Bu olumsuz durumlar tamamen 12 Eylül’ün getirdiği sonuçlardır. 12 Eylül bu ülkenin üzerine bir “karabasan” gibi çökmüştür
AKP iktidarının bugün uygulamış olduğu politikalar da 12 Eylül darbesinin uygulamış olduğu politikaları aratmamaktadır. Zaten AKP’yi var eden de 12 Eylül darbesidir. Bugün çalışanların temel hakları ellerinden alınmış, THY çalışanları, Tekel işçileri vs. gibi örgütlü çalışanların bile hakları gasbedilmiş, çalışanların, emeklilerin, üretenlerin vs reel gelirleri 1980 öncesine göre %70’lere varan bir gerileme yaşamış; gazeteciler, hak arayanlar içeri atılmış, muhalifler susturulmuş vs. bir konumda yaşamaktayız. 

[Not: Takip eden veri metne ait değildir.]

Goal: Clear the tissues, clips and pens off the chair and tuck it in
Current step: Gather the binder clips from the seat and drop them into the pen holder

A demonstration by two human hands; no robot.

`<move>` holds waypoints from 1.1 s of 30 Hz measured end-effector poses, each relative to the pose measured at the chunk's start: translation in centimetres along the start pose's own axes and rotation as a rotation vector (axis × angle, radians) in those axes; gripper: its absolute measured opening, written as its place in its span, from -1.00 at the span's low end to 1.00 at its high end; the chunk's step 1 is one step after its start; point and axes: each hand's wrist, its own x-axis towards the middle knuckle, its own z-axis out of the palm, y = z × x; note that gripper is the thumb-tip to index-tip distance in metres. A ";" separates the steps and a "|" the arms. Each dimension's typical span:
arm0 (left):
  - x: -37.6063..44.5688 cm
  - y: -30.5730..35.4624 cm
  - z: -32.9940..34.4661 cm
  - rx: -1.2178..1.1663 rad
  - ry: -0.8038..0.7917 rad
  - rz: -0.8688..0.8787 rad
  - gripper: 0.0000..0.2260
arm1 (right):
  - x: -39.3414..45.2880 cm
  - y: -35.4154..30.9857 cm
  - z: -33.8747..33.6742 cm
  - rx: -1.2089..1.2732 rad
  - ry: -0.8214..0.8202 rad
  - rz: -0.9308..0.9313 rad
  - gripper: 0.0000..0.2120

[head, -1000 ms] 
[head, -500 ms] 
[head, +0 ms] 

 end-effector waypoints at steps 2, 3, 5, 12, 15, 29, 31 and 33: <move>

Bu uygulamaların 12 Eylül’le ne farkı vardır? Sadece bugünün karar vericilerinin apoletleri yoktur.
12 Eylül, ülkemizin kaynaklarını uluslar arası büyük sermayenin hizmetine sunmak için yapılmıştı. Bu gün bu işlev büyük oranda gerçekleşmiştir. AKP, bu politikaların en yoğun uygulayıcısı olmuştur. Bugün marketlere gidin, ulusal ürünlerden eser bulamazsınız. Her taraf uluslar arası büyük sermayenin ürünleriyle doludur. Bir yandan rant ekonomisi, bir yandan borçlarla döndürülen ekonomik yapı, halkımızın alım gücünü düşürürken, ülkemizin geleceğine de ipotek altına sokmaktadır.